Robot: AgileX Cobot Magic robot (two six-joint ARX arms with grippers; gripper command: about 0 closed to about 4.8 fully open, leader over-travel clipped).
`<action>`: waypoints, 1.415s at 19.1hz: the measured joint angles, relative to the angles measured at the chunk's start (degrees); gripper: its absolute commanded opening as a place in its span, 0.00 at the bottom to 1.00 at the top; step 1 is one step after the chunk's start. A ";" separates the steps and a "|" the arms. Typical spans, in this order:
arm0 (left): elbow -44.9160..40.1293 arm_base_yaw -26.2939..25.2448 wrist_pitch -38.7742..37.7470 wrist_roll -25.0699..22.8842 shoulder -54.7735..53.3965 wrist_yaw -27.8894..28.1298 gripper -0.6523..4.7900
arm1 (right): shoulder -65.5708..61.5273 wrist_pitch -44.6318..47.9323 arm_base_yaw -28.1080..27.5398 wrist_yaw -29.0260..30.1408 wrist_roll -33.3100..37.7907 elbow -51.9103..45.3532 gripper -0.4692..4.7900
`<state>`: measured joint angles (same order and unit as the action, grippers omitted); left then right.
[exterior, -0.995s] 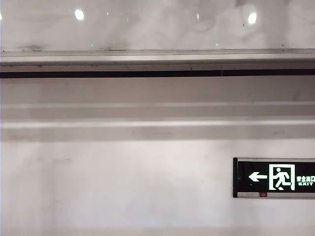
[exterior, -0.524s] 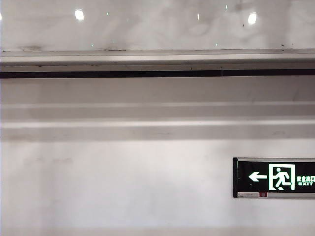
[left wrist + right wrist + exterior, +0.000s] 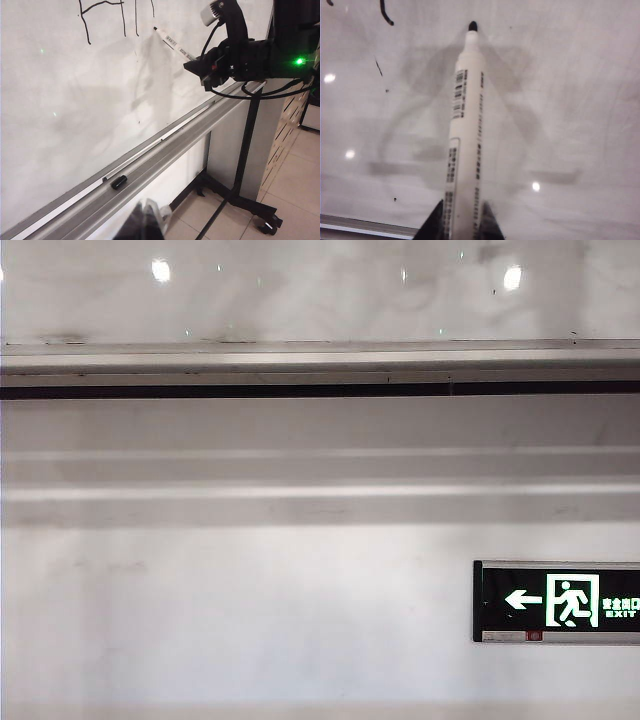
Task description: Take a marker from the whiteboard tray, write "Hi!" on the whiteboard, and then put the marker back vertically into the whiteboard tray.
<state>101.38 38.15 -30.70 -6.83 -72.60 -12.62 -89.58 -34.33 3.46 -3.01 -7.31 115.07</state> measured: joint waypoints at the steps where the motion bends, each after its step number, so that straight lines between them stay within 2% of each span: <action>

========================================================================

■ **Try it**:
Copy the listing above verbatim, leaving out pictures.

■ **Final answer**:
Robot: AgileX Cobot Magic robot (two six-joint ARX arms with grippers; gripper command: about 0 closed to about 4.8 fully open, leader over-travel clipped).
`<action>`: waypoints, 1.415s at 19.1hz: the measured joint angles, relative to the angles measured at the chunk's start (degrees); gripper: its absolute commanded opening as a place in its span, 0.00 at the bottom to 1.00 at the top; step 1 is one step after the chunk's start. A ";" separates the steps and a "|" the arms. Typical spans, in this order:
arm0 (left): elbow -44.9160..40.1293 arm_base_yaw -26.2939..25.2448 wrist_pitch -38.7742..37.7470 wrist_roll -25.0699..22.8842 shoulder -54.7735..53.3965 wrist_yaw -27.8894..28.1298 gripper -0.6523..4.7900
arm1 (right): shoulder -65.5708..61.5273 wrist_pitch -44.6318..47.9323 arm_base_yaw -28.1080..27.5398 wrist_yaw -29.0260..30.1408 wrist_roll -33.3100..37.7907 elbow -51.9103..45.3532 gripper -0.4692..4.7900
`<state>`: measured joint angles (same order and unit as the action, grippers omitted); left then right.
[exterior, -0.995s] 
[exterior, -0.524s] 
[left wrist + right wrist + exterior, +0.000s] 
Task description: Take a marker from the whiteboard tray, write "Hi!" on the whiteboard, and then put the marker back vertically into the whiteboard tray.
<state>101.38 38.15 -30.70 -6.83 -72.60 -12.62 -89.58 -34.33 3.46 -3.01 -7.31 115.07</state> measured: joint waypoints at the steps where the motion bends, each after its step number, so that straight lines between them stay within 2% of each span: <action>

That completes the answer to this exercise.